En zo zal een crisis opgedrongen worden. Deze is door de mens zelf opgeroepen, het licht in hem is hier verantwoordelijk voor vanaf het moment dat hij enerzijds  begon te slingeren door de samenwerking met het licht  en anderzijds door het aangetrokken worden door de lagere natuur van deze wereld. . Deze crisis zal het moment kenmerken waarop iemand een keuze maakt en zeggen kan : hier is mijn onvoorwaardelijke “ja”; met als resultaat dat de beweging geneutraliseerd zal worden; minder hardnekkig zal zijn en uiteindelijk zal opgeheven worden., OF het is een krachtig “neen” en dan zal de belangstelling naar de gevolgen van het licht uitdoven en stilaan verdwijnen.

De mens gaat niet door de deur naar het Pad enkel en alleen omdat hij “goed” doet, of gelooft dat hij goed doet.   Dit is een illusie, één van de grootste waanideeën binnen de esoterische kringen. Het enige dat telt is een oprecht gemeende “ja” die in het hart geboren is, eerlijk en goedbedoeld..

Enkel dan wordt de grond in het hart en de geest klaargemaakt voor het omzetten van de uiterlijke zintuigen naar het oorspronkelijke innerlijke zintuig.  Los van zelf-kennis- los van begrip van deze eigenste situatie, wordt een diep begrip en bewustzijn geboren.

Dit bewustzijn leidt tot het eerste resultaat: dankbaarheid.  Deze dankbaarheid vult ons wezen met een vreugdevol en subtiel vuur, zowel de dankbaarheid voor het Ene Leven als voor het Weten dat we er deel van uitmaken,  zelfs een levendig deel, hoe beperkt dit ook moge zijn.  Beide aspecten, bewustzijn en dankbaarheid, zullen als het ware voor de eerste keer de duistere hoeken van ons bestaan verlichten  En naarmate dit proces vordert, zal vast en zeker een nieuwe Wil binnenin geboren worden, komende vanuit een nieuwe persoonlijkheid. En deze krachtige en Zuivere Wil laat de mens toe om samen te werken met de taak dat het Herscheppende Licht in hem tot leven brengt.

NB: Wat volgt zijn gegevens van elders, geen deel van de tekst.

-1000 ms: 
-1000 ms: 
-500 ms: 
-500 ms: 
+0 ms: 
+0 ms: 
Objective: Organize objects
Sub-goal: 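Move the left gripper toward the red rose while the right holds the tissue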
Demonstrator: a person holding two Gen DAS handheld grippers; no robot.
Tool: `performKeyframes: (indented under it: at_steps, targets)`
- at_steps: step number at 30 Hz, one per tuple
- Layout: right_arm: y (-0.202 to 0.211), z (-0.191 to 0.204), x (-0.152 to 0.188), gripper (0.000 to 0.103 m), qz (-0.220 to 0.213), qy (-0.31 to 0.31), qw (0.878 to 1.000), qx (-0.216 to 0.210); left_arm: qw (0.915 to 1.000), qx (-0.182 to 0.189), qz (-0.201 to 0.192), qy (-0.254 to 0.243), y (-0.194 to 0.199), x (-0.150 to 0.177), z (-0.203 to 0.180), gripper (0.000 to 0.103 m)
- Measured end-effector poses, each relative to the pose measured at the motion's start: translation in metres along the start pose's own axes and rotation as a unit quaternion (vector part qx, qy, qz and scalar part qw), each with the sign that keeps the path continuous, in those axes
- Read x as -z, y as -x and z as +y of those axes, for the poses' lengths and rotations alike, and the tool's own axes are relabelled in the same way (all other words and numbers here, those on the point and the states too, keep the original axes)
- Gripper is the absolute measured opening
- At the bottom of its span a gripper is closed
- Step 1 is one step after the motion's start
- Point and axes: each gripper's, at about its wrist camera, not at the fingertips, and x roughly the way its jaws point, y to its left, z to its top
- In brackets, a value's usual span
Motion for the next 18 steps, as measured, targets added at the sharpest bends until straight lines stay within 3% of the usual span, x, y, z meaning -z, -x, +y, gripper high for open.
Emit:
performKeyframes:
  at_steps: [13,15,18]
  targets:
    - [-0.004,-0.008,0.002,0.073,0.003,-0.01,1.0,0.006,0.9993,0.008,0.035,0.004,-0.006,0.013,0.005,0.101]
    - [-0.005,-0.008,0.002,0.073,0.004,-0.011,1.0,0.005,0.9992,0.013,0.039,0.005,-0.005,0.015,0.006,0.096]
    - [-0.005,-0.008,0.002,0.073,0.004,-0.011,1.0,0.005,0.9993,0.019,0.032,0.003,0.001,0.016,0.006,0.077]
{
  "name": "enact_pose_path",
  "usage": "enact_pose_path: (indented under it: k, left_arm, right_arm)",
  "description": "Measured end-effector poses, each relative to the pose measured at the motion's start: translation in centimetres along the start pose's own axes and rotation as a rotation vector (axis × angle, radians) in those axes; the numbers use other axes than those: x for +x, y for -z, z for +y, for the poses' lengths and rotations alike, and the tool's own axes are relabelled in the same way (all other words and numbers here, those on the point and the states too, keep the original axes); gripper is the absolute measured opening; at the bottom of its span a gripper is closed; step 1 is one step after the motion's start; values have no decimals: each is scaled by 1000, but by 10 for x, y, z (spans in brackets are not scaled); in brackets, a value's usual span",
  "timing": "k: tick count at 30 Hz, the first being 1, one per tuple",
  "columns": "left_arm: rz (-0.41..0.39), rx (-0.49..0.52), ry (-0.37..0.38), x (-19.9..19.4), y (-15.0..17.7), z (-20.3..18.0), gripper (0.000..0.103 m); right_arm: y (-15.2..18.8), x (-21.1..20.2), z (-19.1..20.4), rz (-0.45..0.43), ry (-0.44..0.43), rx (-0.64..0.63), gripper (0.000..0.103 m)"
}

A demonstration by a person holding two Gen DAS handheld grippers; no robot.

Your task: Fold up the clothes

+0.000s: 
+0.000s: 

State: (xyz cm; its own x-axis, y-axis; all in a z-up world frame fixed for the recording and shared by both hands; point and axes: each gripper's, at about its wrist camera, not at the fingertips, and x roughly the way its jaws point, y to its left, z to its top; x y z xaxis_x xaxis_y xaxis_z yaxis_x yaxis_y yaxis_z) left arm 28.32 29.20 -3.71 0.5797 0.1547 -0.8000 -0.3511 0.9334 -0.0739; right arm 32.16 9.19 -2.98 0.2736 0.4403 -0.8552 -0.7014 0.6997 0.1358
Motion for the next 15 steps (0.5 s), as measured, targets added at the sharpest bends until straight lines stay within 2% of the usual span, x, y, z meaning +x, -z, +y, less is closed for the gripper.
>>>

Wij kunnen niets doen op eigen kracht -ons werk is enkel gefocust op ware dienstbaarheid op gelijk welke manier. Enkel zo zullen de resultaten doorzichtig en zichtbaar worden.  Wanneer het Doel helderder wordt, zal  onze focus en motivatie  groter worden en sterker.  De pelgrim ervaart meer en meer de Werkelijkheid op een tastbare wijze  waarvan hij in  het begin vermoedde dat dit enkel een onnavolgbaar verlangen was. . Dit is de Werkelijkheid van het Nieuwe Leven zoals het beschreven is in de oude geschriften van de Christelijke Mysteriën als “het wandelen in een vrede die niet van deze wereld is”.

Dit is het mysterieuze : “wandelen in het Licht”.